Originally, I-540 running from I-40 to Oklahoma through Fort Smith was signed east–west, but, with the construction of the spur that ran north through Northwest Arkansas to Bella Vista, the entire I-540 was resigned as a north–south road. It is one of the few that have changed this way.

In the late 1990s, I-540 was extended into Northwest Arkansas. It had been planned since the 1970s as a bypass of US 71. The first section, between Alma and Mountainburg, was known as AR 540. Originally, the AHTD asked the American Association of State Highway and Transportation Officials (AASHTO), who are in charge of Interstate and U.S. Highway route numbering, to allow the Interstate segment between Fort Smith and Bentonville to be redesignated as I-49 in order to emphasize plans to extend the route from Shreveport, Louisiana, through Arkansas to Kansas City, Missouri.
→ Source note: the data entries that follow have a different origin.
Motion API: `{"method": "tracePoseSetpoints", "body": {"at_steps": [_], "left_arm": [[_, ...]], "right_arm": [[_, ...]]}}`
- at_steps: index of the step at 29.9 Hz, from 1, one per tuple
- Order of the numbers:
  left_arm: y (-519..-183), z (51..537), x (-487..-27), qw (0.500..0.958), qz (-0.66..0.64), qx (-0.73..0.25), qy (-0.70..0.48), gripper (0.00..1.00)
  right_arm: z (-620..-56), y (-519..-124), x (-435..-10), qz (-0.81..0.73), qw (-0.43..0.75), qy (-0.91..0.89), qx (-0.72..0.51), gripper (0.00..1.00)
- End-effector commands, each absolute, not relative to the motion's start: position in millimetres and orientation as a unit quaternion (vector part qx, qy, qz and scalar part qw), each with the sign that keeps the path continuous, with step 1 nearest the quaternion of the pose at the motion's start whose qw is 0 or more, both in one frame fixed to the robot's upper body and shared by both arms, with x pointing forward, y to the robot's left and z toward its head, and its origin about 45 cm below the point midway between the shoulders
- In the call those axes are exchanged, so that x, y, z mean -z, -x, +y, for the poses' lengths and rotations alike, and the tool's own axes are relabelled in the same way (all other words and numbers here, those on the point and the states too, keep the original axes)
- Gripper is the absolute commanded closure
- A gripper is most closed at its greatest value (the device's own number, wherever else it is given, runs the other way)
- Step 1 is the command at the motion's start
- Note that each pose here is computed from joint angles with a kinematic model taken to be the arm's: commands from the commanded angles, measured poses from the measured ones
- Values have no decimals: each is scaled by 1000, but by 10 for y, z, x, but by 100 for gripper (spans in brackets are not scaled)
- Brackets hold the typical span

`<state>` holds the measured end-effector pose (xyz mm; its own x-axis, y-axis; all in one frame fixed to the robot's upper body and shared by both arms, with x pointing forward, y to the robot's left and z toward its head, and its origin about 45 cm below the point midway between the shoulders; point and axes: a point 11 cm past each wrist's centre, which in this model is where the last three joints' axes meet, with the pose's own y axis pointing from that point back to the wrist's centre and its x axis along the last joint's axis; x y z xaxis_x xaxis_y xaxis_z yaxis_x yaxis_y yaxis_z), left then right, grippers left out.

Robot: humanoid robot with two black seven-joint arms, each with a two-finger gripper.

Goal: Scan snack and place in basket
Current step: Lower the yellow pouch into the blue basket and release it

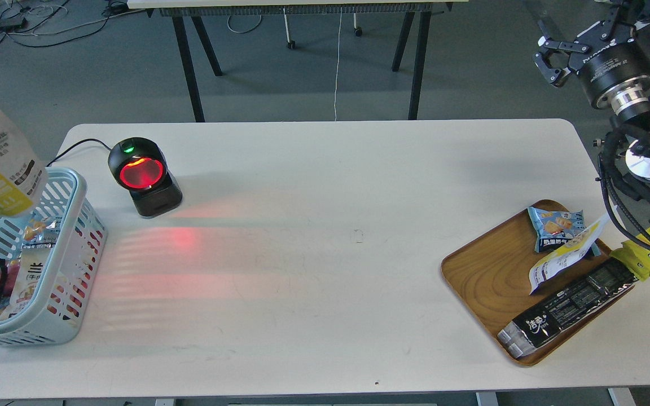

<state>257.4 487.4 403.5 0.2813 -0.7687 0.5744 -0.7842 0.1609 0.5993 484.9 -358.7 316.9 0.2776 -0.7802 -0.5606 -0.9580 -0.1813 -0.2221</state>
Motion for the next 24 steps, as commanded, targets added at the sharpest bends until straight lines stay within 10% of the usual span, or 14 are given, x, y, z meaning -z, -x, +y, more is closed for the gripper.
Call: {"method": "tracePoseSetpoints", "body": {"at_steps": [1,19,24], "left_arm": [[-2501,4896,-3879,481,-604,-1,-636,98],[-2387,5105,-3702,493,-578,4,-651,96],[-2385,5136,-3706,491,-575,3,-654,70]], "right_arm": [[-3596,-4851,-3177,579,273,751,-162,1],[-3593,-4853,-3185,578,274,751,-161,1],[-3588,-4853,-3186,578,274,752,-161,1]]}}
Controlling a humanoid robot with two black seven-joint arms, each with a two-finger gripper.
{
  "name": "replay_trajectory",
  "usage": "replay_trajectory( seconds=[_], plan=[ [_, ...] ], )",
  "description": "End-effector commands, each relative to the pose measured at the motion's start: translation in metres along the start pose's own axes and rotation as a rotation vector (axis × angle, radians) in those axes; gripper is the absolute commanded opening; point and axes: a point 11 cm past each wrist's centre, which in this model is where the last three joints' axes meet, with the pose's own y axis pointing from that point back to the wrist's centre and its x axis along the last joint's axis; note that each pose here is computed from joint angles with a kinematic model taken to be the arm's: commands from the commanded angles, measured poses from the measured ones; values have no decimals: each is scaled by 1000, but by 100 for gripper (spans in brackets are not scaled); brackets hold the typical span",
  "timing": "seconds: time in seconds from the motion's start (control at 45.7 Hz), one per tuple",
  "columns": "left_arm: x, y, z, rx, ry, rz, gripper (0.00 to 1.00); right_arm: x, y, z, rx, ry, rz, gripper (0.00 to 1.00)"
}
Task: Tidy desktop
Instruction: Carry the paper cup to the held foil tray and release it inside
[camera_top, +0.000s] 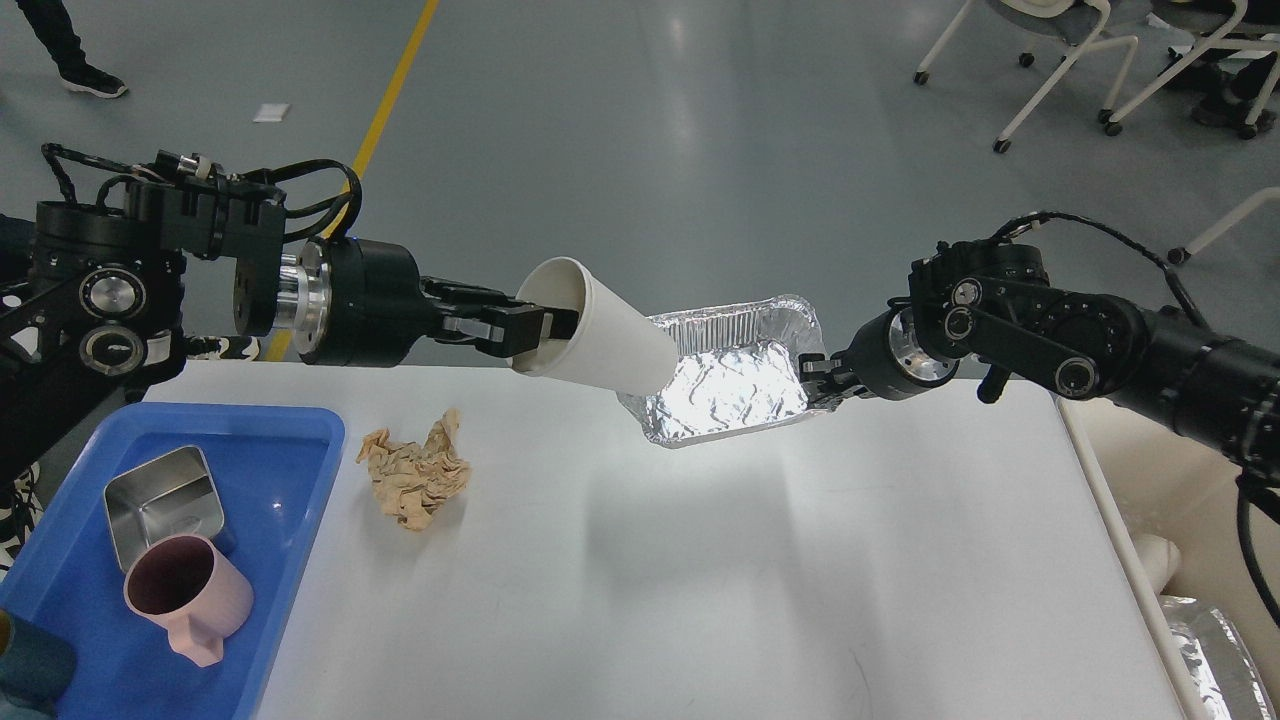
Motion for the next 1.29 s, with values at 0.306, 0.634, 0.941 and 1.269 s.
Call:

AASHTO refused and the route opened on January 8, 1999, as a northern extension of I-540. On October 18, 2013, AASHTO approved AHTD's application to designate I-49 across the state, specifically allowing the state to renumber I-540 as I-49. The northern section of I-540 was redesignated as I-49 in April 2014.

==Exit list==

| County | Location | mi | km | Exit | Destinations | Notes |
| Sebastian | ​ | 14.72 | 23.69 |  | US 271 south / SH-9 west – Spiro, Oklahoma | Continuation into Oklahoma; southern end of US 271 concurrency |
| Fort Smith | 14.06 | 22.63 | 14 | US 271 north / AR 253 south | Northern end of US 271 concurrency; northern terminus of AR 253 |
| 13.06 | 21.02 | 13 | Jenny Lind Road |  |
| 12.14 | 19.54 | 12 | US 71 south / US 71B north – Texarkana | Southern end of US 71 concurrency; US 71B not signed |
| 11.08 | 17.83 | 11 | AR 255 (Zero Street) |  |
| 10.06– 10.34 | 16.19– 16.64 | 10 | AR 45 south (Greenwood Road) / Phoenix Avenue west | Northern terminus of AR 45 |
| 9.54 | 15.35 | 9 | Leigh Avenue / Phoenix Avenue east – Airport | No southbound entrance |
| 7.99 | 12.86 | 8 | AR 22 (Rogers Avenue) | Signed as exits 8B (east) and 8A (west) southbound |
| 6.23 | 10.03 | 6 | Grand Avenue |  |
| 4.94 | 7.95 | 5 | Kelley Highway |  |
| Arkansas River |  | 3.05– 3.52 | 4.91– 5.66 | Bridge |  |  |
| Crawford | Van Buren | 2.87 | 4.62 | 3 | AR 59 – Van Buren |  |
| 0.55 | 0.89 | 2 | US 64 (US 71B) – Van Buren | Signed as exits 2B (east) and 2A (west) |
| 0.00 | 0.00 | 1 | I-40 (US 71 north) – Little Rock, Memphis, Oklahoma City | Northern terminus; northern end of US 71 concurrency; signed as exits 1B (east) and 1A (west); exit 7 on I-40 |
1.000 mi = 1.609 km; 1.000 km = 0.621 mi Concurrency terminus; Incomplete access;

==Arkansas Highway 540==

Highway 540 (AR 540, Ark. 540, and Hwy. 540) was a temporary designation for what would later become I-540 between Alma and Mountainburg in the US state of Arkansas. Traveling a distance of approximately 12 mi, its southern terminus was at I-40 west of Alma and its northern terminus at US 71 in Mountainburg.